Implementation:Heibaiying BigData Notes Job SetCombinerClass
| Knowledge Sources | |
|---|---|
| Domains | Distributed_Computing, Big_Data |
| Last Updated | 2026-02-10 10:00 GMT |
Overview
Concrete tool for configuring a local Combiner on a MapReduce job to perform pre-aggregation before the shuffle phase, provided by the Hadoop MapReduce framework.
Description
The job.setCombinerClass() method registers a Combiner class with the MapReduce job. In the BigData-Notes word count example, the WordCountReducer is reused as the Combiner because the summation operation it performs is both associative and commutative. This is a common pattern in MapReduce applications where the reduce logic can be safely applied as a local optimization.
When set, the Combiner runs on each mapper node after the map phase completes but before data is shuffled to the reducers.

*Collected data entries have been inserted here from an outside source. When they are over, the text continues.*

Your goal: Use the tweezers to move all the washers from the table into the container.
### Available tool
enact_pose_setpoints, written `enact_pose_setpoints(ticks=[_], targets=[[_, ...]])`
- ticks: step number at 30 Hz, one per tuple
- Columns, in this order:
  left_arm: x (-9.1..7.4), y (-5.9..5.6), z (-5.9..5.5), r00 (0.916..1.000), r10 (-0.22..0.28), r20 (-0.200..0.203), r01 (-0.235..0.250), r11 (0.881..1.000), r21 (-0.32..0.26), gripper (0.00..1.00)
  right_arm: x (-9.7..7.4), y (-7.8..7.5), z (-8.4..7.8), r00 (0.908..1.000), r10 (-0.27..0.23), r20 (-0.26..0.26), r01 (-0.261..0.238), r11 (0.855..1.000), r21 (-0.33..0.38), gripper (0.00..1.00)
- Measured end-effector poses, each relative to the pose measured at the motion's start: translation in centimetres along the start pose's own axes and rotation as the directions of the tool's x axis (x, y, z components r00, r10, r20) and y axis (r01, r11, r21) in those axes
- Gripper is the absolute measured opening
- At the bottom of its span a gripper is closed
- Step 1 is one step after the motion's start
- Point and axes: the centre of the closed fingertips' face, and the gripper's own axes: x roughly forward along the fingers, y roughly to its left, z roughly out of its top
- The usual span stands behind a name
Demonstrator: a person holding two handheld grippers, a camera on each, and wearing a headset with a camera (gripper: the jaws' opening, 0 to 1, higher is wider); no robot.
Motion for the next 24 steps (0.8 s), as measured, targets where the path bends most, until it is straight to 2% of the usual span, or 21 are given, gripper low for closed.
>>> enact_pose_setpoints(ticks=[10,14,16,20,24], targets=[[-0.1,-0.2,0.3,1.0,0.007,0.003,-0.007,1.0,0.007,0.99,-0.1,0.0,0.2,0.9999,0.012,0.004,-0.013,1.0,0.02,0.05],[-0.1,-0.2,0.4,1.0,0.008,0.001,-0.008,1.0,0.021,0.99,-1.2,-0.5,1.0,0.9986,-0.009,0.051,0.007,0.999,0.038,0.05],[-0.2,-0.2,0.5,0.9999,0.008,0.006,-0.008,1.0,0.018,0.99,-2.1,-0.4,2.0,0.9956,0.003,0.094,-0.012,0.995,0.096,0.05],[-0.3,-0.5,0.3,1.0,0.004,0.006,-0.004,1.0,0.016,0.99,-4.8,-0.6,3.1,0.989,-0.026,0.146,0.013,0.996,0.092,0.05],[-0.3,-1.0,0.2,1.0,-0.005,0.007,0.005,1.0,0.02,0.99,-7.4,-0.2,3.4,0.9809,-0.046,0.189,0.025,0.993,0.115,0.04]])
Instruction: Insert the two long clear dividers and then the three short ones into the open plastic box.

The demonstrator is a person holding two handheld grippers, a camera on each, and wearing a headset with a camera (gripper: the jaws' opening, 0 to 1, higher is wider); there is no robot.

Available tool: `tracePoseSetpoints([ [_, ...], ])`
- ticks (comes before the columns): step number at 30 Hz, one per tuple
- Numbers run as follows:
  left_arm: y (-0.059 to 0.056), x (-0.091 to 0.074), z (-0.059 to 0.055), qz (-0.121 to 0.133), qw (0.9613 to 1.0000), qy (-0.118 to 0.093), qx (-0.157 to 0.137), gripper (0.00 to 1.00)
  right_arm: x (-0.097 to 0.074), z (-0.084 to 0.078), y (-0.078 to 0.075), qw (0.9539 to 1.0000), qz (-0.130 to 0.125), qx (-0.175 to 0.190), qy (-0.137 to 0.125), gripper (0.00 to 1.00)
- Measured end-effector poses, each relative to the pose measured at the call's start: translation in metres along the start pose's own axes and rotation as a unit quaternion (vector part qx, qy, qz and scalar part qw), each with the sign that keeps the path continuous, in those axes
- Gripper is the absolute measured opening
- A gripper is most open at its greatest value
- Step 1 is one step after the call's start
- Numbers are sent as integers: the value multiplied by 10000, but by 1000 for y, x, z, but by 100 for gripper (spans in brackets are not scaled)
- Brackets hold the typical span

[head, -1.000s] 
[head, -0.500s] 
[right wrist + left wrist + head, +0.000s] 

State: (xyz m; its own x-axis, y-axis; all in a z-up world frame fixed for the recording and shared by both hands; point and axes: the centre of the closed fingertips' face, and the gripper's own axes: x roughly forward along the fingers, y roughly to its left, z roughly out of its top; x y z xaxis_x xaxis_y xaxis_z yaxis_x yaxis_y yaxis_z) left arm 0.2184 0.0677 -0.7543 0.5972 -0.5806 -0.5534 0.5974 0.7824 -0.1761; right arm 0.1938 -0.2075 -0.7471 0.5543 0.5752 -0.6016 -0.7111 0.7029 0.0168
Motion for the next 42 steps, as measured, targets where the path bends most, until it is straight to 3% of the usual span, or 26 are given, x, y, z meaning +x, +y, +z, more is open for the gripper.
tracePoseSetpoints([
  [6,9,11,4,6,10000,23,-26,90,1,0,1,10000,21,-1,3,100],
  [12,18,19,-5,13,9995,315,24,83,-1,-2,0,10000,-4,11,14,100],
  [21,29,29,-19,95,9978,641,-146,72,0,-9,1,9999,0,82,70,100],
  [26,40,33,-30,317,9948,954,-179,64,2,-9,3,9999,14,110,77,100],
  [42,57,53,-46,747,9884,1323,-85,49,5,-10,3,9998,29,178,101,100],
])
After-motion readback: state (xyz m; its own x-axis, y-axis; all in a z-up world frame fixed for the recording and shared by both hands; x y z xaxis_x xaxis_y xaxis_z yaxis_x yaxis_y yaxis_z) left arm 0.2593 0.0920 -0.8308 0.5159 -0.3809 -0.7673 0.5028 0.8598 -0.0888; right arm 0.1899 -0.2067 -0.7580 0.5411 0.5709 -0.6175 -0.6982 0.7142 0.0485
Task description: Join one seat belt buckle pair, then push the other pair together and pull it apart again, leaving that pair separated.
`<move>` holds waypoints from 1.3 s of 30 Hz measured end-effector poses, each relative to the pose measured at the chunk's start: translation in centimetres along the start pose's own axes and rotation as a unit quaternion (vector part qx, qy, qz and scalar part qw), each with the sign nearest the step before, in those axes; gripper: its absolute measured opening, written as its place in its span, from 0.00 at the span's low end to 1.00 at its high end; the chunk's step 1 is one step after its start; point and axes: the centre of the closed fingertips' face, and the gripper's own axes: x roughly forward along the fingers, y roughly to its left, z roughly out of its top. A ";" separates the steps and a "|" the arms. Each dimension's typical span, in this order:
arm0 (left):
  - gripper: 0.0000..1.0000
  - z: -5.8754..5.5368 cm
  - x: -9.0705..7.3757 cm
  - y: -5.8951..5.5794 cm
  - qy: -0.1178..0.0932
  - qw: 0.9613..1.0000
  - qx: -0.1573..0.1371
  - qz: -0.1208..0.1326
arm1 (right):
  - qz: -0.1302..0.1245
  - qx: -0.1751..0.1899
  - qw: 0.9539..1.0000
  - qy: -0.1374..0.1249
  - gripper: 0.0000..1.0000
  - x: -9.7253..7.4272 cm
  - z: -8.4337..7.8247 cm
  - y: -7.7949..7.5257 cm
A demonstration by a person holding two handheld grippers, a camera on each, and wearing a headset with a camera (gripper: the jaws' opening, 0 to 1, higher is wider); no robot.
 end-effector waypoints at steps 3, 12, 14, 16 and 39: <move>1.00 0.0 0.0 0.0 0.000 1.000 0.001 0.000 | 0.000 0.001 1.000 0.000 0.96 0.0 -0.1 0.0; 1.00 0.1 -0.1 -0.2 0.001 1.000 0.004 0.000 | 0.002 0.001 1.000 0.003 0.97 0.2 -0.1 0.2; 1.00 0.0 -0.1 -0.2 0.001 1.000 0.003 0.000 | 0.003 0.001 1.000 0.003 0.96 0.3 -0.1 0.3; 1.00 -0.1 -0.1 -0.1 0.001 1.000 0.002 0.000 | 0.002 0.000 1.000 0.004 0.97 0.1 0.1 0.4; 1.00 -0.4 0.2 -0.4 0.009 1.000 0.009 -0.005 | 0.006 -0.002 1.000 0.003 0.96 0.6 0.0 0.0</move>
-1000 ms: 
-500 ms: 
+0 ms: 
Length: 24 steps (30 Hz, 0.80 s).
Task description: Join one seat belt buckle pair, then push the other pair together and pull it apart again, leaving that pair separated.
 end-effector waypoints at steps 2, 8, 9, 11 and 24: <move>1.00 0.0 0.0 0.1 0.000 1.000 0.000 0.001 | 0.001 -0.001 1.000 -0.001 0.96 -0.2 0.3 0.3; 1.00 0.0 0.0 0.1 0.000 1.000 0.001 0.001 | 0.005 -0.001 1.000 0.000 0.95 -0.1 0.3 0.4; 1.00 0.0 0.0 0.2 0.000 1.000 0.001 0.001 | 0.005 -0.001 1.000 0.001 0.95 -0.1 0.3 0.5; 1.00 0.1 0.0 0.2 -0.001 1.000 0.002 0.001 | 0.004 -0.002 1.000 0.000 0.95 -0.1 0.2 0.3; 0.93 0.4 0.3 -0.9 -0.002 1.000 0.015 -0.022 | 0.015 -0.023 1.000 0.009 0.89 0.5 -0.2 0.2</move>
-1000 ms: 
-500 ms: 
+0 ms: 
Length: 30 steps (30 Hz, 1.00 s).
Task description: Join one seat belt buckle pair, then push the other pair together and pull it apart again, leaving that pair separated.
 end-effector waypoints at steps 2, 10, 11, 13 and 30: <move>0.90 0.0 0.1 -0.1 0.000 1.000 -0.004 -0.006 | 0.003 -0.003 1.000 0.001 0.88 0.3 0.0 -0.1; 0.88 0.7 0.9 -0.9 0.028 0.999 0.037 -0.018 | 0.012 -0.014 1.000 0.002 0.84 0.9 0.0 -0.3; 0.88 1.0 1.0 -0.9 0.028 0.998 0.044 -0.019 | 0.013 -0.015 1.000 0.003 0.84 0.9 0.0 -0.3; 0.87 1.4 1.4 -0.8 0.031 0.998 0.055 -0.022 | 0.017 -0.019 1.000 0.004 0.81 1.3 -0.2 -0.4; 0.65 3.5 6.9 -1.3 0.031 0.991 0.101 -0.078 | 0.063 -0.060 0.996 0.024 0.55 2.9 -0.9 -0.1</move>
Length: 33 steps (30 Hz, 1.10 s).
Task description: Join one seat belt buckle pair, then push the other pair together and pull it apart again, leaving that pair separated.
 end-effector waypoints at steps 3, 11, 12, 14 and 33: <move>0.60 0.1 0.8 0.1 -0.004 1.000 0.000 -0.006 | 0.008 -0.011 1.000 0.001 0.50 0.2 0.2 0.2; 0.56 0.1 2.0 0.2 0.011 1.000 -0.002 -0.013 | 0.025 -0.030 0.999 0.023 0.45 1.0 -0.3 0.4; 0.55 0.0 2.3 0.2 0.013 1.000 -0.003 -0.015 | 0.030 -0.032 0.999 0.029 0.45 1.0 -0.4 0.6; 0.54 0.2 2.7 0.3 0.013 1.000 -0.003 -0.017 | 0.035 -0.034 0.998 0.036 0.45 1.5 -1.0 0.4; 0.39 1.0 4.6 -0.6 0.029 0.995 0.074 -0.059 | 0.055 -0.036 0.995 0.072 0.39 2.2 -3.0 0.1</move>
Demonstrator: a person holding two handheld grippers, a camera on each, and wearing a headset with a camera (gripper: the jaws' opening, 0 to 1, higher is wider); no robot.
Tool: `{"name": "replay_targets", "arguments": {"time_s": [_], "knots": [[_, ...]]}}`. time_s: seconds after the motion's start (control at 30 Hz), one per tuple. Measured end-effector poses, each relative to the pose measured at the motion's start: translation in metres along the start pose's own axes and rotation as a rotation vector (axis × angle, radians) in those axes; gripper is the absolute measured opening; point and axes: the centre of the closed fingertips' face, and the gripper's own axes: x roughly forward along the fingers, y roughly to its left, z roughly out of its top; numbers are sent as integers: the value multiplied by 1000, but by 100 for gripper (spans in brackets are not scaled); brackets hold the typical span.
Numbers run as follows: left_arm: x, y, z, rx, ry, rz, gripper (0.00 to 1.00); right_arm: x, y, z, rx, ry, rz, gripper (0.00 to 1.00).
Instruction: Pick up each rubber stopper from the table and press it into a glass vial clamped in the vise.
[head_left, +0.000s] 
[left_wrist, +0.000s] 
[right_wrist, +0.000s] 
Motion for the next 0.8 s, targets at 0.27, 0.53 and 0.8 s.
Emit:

This is a wrapper around the Hadoop Job.setCombinerClass() API that demonstrates how to wire an existing Reducer into the Combiner role.
Usage
Use this configuration when your reduce function is associative and commutative (such as summation) and you want to reduce the volume of data shuffled across the network. It is a single line of configuration during job assembly.
Code Reference
Source Location
- Repository: BigData-Notes
- File: code/Hadoop/hadoop-word-count/src/main/java/com/heibaiying/WordCountCombinerApp.java
- Lines: L55
Signature
// From org.apache.hadoop.mapreduce.Job:
public void setCombinerClass(Class<? extends Reducer> cls) throws IllegalStateException
// Usage in WordCountCombinerApp:
job.setCombinerClass(WordCountReducer.class);
Import
import org.apache.hadoop.mapreduce.Job;
import com.heibaiying.component.WordCountReducer;
I/O Contract
Inputs
| Name | Type | Required | Description |
|---|---|---|---|
| cls | Class<? extends Reducer> | Yes | The Reducer class to be used as the Combiner (e.g., WordCountReducer.class) |
Outputs
| Name | Type | Description |
|---|---|---|
| void | void | Configures the job internally; no return value |
Usage Examples
Basic Usage
import org.apache.hadoop.mapreduce.Job;
import com.heibaiying.component.WordCountReducer;
Job job = Job.getInstance(conf, "WordCountWithCombiner");
job.setMapperClass(WordCountMapper.class);
job.setReducerClass(WordCountReducer.class);
// Reuse the Reducer as the Combiner for local pre-aggregation
job.setCombinerClass(WordCountReducer.class);
Verifying Combiner Effect
// Without Combiner:
// Mapper emits 6000 pairs (1000 lines x 6 words)
// All 6000 pairs are shuffled to reducers
// With Combiner:
// Mapper emits 6000 pairs (1000 lines x 6 words)
// Combiner reduces to 6 pairs per mapper (one per unique word)
// Only 6 pairs per mapper are shuffled to reducers
// The Combiner counters in the job output will show:
// Combine input records: 6000
// Combine output records: 6